___ DATASET RECORDS ___

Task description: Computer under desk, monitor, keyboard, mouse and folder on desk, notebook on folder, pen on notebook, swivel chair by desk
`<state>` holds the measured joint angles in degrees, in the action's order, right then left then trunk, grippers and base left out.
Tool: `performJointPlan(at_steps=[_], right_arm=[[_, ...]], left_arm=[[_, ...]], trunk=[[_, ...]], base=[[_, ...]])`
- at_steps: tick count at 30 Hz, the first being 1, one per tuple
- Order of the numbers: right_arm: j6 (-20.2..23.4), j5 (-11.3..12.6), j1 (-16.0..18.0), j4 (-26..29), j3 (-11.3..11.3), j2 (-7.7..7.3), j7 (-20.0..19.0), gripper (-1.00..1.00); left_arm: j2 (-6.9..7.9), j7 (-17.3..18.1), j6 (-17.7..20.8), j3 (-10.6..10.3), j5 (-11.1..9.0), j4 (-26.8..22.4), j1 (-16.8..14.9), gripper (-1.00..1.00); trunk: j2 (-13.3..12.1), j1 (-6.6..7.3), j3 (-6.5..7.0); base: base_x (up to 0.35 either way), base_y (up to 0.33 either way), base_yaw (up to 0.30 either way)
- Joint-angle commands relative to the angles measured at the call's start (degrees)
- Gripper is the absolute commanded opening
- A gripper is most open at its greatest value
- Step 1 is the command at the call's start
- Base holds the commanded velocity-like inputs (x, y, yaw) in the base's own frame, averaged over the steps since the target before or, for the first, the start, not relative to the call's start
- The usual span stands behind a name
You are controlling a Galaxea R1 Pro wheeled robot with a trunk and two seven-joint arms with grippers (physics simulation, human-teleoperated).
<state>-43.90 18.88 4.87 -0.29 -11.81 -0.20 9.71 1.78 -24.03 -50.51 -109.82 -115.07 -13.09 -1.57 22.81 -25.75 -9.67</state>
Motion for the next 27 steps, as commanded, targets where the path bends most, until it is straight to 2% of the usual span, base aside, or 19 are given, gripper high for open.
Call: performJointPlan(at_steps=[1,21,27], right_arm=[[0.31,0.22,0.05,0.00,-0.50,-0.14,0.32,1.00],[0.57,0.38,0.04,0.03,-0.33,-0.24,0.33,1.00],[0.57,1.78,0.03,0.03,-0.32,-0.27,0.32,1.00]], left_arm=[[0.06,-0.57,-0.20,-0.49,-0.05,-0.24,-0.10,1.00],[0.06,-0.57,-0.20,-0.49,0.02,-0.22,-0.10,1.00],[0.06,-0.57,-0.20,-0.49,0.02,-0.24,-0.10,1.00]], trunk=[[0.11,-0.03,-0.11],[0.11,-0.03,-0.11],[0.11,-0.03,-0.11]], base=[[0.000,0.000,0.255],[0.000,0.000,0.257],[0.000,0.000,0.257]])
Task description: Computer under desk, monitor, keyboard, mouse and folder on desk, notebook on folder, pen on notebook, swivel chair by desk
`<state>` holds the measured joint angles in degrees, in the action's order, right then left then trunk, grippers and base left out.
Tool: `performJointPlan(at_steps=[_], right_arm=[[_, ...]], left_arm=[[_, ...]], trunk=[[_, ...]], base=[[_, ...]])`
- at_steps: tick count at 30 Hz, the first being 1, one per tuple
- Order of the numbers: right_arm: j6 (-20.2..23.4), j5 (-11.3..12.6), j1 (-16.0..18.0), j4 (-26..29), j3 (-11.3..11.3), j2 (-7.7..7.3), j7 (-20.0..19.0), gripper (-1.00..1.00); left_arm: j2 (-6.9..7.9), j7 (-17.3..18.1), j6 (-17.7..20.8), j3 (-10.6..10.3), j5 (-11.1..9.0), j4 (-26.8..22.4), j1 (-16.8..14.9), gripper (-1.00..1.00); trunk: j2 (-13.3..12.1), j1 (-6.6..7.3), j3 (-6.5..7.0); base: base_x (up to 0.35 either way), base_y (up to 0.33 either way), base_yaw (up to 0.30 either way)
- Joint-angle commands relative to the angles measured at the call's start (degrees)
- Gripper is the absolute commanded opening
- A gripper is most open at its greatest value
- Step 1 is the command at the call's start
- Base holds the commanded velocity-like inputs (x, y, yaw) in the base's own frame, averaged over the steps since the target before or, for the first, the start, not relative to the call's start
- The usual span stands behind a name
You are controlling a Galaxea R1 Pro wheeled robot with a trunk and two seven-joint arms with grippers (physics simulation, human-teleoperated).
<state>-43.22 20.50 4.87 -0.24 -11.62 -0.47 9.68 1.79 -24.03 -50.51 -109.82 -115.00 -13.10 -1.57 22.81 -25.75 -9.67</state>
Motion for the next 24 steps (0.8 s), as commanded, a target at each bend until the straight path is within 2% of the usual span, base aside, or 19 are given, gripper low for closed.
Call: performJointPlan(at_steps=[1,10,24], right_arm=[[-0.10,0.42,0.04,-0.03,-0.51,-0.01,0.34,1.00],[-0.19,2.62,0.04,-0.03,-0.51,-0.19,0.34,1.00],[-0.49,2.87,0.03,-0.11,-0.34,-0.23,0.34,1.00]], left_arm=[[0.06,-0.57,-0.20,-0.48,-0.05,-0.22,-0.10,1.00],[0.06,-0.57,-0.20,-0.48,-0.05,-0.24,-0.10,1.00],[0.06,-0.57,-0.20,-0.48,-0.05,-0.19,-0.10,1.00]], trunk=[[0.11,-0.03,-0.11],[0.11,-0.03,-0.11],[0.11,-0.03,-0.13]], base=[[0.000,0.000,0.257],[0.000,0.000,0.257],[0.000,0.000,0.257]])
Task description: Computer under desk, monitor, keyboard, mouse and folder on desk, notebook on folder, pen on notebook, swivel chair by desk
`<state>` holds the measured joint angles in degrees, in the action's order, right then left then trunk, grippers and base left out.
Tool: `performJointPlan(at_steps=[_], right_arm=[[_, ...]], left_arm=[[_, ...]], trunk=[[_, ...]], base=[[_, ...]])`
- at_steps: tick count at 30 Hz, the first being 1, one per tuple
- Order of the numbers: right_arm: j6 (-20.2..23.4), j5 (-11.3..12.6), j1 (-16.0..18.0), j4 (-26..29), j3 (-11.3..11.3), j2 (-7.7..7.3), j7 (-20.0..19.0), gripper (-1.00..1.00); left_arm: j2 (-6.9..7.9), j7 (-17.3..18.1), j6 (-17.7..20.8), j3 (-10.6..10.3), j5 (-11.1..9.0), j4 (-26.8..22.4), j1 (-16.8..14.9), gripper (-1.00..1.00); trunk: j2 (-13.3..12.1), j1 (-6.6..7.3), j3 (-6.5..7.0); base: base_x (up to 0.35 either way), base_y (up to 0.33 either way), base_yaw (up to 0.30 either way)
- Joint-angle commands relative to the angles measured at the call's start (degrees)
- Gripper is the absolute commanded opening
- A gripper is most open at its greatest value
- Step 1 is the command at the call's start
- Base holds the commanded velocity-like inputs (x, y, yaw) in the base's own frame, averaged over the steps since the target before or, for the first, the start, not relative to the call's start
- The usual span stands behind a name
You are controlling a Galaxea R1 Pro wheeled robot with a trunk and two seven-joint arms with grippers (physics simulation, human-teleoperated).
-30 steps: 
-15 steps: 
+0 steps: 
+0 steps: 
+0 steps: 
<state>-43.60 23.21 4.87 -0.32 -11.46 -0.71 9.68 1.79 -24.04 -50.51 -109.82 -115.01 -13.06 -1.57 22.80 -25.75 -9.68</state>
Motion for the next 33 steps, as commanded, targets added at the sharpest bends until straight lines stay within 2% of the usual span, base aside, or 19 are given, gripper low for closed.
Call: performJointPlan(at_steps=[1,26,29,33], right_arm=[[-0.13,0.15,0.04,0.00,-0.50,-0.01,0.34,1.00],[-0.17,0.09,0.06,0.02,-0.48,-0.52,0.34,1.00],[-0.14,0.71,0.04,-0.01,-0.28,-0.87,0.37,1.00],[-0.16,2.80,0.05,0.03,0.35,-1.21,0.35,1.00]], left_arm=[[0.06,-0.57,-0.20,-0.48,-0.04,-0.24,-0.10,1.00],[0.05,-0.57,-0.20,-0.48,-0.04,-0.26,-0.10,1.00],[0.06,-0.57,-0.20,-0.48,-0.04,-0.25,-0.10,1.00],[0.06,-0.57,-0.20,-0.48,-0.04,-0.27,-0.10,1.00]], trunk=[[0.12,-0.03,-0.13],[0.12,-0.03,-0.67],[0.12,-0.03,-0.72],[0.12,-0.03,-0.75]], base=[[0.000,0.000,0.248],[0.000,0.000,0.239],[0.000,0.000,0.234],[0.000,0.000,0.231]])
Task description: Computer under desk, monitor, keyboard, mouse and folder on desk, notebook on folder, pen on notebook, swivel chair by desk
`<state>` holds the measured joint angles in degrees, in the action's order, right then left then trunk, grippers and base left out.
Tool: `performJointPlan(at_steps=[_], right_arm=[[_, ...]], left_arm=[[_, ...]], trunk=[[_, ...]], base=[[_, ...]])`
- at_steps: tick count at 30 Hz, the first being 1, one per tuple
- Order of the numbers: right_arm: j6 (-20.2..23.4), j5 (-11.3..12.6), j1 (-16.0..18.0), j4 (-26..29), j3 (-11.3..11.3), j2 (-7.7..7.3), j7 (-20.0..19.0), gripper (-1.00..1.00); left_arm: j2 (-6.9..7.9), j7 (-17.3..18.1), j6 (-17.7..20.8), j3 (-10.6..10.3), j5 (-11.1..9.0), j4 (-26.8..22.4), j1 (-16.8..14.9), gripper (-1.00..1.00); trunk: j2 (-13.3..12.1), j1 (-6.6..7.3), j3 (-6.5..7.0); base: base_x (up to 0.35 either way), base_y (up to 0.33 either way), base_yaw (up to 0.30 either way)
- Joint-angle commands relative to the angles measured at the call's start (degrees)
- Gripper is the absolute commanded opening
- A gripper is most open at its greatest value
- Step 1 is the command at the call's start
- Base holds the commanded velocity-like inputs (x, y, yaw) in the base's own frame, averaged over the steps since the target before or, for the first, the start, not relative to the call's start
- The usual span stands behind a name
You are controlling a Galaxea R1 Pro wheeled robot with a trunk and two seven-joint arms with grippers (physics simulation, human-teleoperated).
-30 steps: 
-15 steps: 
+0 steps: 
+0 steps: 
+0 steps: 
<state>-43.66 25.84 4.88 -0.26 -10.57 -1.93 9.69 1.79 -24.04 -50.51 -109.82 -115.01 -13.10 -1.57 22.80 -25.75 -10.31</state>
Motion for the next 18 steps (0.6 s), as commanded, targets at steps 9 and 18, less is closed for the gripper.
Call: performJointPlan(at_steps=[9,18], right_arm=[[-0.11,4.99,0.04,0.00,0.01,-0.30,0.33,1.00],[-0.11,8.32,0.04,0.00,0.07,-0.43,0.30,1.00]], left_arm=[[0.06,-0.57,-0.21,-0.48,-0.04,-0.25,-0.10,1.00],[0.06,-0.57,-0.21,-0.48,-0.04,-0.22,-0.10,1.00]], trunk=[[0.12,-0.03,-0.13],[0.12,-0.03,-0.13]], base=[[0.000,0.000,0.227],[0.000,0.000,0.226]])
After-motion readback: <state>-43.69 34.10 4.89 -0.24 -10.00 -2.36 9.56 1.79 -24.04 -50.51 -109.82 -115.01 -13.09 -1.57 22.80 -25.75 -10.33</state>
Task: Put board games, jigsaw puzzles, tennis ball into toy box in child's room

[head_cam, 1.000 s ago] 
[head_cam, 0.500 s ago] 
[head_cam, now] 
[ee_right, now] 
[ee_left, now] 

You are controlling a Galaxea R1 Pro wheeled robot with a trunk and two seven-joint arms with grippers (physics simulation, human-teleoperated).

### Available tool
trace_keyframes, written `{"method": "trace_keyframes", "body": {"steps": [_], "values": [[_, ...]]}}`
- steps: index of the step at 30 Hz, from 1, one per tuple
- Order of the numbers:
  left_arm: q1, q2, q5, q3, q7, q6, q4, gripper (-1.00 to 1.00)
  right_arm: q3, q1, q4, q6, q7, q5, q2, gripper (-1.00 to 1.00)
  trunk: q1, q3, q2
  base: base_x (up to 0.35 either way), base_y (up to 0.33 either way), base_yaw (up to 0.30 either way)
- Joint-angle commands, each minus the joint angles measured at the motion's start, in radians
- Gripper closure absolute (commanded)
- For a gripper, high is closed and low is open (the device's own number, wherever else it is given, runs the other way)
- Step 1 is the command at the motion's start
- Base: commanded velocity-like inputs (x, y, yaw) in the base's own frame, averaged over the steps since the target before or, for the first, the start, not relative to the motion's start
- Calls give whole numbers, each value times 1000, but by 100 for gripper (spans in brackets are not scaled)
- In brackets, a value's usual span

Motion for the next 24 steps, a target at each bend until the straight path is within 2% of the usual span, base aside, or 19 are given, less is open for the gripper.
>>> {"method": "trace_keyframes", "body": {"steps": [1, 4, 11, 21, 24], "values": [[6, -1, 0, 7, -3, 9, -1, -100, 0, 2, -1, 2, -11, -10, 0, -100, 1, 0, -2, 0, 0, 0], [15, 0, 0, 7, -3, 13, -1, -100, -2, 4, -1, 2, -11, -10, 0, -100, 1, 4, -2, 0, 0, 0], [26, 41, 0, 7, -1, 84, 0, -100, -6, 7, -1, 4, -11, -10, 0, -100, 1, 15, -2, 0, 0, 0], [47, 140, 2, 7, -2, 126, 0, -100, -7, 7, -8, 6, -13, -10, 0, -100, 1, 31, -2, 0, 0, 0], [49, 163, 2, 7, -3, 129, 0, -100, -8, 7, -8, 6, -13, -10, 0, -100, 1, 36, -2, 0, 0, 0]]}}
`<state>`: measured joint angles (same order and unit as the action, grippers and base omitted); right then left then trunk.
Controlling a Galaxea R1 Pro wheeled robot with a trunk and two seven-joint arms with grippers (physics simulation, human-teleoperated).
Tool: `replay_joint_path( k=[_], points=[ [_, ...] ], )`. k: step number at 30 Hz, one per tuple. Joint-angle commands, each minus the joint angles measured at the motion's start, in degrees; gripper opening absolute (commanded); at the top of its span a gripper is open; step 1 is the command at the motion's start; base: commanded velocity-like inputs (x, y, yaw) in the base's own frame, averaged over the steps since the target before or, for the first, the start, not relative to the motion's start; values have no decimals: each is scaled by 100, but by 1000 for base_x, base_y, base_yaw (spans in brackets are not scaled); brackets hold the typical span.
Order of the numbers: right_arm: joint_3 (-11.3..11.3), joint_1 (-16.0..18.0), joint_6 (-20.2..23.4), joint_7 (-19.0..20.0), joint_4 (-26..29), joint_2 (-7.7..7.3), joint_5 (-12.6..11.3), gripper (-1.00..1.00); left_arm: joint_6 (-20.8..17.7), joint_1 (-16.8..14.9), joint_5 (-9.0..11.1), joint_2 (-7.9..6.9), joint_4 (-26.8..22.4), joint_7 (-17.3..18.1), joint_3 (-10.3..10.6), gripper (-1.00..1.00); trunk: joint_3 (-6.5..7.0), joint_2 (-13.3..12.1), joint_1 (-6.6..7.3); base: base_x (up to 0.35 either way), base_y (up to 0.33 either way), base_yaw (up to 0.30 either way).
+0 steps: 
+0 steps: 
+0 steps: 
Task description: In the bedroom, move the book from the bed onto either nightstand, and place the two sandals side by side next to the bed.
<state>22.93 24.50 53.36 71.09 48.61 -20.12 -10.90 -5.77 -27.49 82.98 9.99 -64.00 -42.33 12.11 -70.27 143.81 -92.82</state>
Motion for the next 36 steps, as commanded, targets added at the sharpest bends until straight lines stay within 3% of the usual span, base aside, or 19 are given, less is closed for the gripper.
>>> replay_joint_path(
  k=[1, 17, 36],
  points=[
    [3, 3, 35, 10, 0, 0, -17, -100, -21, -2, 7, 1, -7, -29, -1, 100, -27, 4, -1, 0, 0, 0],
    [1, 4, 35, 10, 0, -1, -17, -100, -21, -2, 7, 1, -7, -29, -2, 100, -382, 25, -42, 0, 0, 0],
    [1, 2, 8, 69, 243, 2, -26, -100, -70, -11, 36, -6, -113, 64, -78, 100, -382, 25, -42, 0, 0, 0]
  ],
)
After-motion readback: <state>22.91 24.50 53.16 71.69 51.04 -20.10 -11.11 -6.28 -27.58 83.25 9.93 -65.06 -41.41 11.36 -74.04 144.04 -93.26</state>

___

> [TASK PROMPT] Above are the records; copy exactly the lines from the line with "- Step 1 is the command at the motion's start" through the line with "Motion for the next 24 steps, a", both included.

> [SOLUTION FOR THIS TASK]
- Step 1 is the command at the motion's start
- Base: commanded velocity-like inputs (x, y, yaw) in the base's own frame, averaged over the steps since the target before or, for the first, the start, not relative to the motion's start
- Calls give whole numbers, each value times 1000, but by 100 for gripper (spans in brackets are not scaled)
- In brackets, a value's usual span

Motion for the next 24 steps, a target at each bend until the straight path is within 2% of the usual span, base aside, or 19 are given, less is open for the gripper.

The required output is complete.